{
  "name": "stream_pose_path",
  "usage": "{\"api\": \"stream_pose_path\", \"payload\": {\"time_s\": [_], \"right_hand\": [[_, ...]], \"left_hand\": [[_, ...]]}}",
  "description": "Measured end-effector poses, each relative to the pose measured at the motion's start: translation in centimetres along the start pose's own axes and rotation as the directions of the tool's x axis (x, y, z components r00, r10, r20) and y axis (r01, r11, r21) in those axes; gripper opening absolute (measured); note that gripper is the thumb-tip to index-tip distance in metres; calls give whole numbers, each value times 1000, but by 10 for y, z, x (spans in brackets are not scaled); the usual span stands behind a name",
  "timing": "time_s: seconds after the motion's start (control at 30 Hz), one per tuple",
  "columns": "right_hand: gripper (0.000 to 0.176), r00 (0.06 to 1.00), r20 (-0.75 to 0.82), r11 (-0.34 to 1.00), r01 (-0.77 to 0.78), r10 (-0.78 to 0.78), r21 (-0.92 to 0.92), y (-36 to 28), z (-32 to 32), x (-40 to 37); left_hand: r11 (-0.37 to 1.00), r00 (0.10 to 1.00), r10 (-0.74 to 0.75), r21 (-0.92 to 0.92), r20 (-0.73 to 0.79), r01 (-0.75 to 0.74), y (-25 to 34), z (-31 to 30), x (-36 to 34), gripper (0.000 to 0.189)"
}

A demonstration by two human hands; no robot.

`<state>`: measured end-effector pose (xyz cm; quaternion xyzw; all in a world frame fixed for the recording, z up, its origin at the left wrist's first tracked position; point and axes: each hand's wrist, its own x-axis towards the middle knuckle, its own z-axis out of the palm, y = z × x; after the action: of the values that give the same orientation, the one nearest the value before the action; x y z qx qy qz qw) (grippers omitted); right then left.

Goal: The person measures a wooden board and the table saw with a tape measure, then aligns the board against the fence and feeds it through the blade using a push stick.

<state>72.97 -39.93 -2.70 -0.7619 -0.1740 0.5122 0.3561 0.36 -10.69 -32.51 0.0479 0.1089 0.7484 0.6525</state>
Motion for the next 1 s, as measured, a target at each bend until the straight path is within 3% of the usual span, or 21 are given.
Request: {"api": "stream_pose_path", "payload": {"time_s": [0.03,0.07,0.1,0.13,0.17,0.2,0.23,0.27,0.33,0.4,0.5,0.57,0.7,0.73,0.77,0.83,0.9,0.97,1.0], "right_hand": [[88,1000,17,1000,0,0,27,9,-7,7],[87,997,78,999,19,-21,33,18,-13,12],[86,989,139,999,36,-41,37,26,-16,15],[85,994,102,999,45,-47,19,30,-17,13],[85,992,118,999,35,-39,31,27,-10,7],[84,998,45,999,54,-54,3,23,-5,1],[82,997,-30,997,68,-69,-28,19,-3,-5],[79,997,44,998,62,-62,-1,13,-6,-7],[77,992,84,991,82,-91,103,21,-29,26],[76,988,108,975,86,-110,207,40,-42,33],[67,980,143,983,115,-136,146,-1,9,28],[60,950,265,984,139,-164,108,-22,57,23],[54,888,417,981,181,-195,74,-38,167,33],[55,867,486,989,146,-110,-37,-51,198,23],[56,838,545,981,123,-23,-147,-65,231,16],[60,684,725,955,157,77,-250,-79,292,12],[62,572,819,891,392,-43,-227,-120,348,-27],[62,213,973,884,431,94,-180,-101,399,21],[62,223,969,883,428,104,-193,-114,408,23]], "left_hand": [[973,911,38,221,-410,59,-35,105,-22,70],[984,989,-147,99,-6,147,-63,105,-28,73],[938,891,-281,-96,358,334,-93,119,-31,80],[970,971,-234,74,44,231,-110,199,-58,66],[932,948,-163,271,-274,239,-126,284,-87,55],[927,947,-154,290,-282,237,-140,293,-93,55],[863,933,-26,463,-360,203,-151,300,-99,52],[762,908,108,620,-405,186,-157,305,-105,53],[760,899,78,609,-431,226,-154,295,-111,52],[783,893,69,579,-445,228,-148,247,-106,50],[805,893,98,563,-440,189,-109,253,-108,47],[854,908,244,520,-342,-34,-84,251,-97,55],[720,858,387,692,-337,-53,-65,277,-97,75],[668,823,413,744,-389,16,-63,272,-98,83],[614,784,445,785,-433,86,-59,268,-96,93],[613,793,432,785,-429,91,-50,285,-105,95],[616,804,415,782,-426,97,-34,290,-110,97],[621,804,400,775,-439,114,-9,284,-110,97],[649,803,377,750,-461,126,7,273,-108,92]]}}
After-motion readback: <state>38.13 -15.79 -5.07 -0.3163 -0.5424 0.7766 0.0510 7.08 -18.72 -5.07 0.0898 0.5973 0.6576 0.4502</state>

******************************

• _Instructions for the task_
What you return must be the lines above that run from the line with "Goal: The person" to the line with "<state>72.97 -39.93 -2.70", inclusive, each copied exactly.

• _Answer area_
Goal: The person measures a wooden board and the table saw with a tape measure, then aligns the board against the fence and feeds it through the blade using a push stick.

<state>72.97 -39.93 -2.70 -0.7619 -0.1740 0.5122 0.3561 0.36 -10.69 -32.51 0.0479 0.1089 0.7484 0.6525</state>

This exercise is now done.